Carles Rexach, ex giocatore ed ex tecnico del Barcellona, si è soffermato in un’intervista a Tuttosport sul cosiddetto “progetto cantera” del Milan e sul modello Barça: “Il primo a imporre il sistema olandese è stato Rinus Michels negli anni ’70. Noi, invece, siamo stati i primi a renderci conto che comprare i migliori giocatori non sempre era sinonimo di vittoria. Prima cercavamo giocatori forti fisicamente. Ora non importa. Grandi o piccoli che siano quello che ci interessa è che abbiano una buona relazione con la palla“.
“Ci sono molti modi di giocare a calcio. L’importante è prendere i ragazzini e farli crescere seguendo un criterio. Sin dai 12 anni. Tutti gli allenatori che si troveranno davanti dovranno sviluppare lo stesso credo calcistico. Nella storia del Milan ci sono persone importanti che sanno come si vince e soprattutto conoscono il calcio italiano. Serve che quattro-cinque di loro lavorino assieme. Ripeto, non è importante il sistema di gioco, ma seguire un criterio fino in fondo. Devono tirare una linea retta e fare quanto meno curve possibili. E non sempre sarà facile. Queste persone devono formare uno staff tecnico e scegliere gli allenatori di tutte le categorie. Bisogna scommettere su un nucleo solido di giocatori che si identifichi con il club e a questo aggiungere qualità. Del resto è anche la ricetta del grande Milan dei tre olandesi“.
“Il progetto cantera fallirà se avranno fretta. Sbagliano se pensano di vincere subito. Ci vogliono almeno cinque-sei anni di formazione in maniera da dar tempo ai ragazzini di 12-13 di arrivare in prima squadra. Oggi il Barcellona ha una rosa eccellente, eppure quando per necessità un calciatore del Barça B gioca con la prima squadra, Messi, Xavi o Iniesta nemmeno se ne accorgono. Messi è un calciatore di livello speciale. Oggi continua a fare quello che faceva da piccolo. In casa Barça, però, ha imparato a mettere le sue enormi qualità al servizio della squadra. Tutti i nostri calciatori sono a disposizione del collettivo“.

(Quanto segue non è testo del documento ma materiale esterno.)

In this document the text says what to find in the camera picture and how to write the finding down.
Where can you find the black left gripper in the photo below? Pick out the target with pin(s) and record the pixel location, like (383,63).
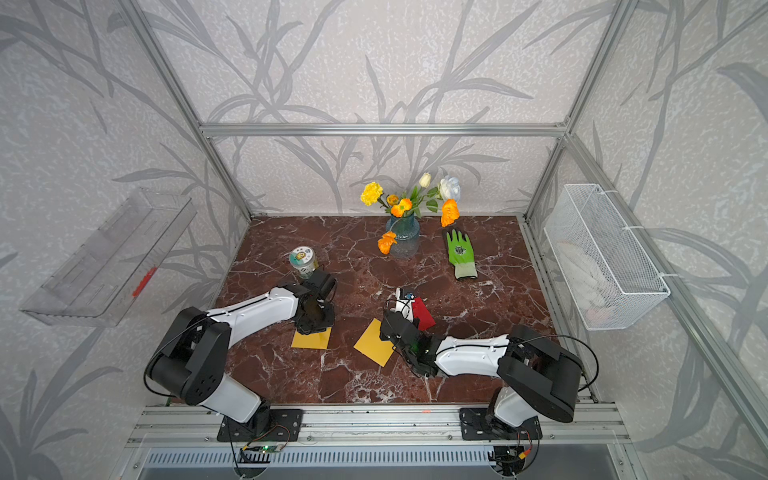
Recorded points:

“La questione di Bojan è complicata. È un grandissimo calciatore, però ha scelto la realtà più difficile per gli attaccanti: la Serie A. In un calcio che si è sempre contraddistinto per il gioco difensivo, un centravanti fa fatica a sfondare. Certo è che grazie alla nazionale di Prandelli, la situazione potrebbe cambiare e lui trarne dei vantaggi”.
“Il modello Barça una moda? Non credo. Oramai si è capito che è la strada da seguire, si vinca tanto o poco. Durerà per sempre”.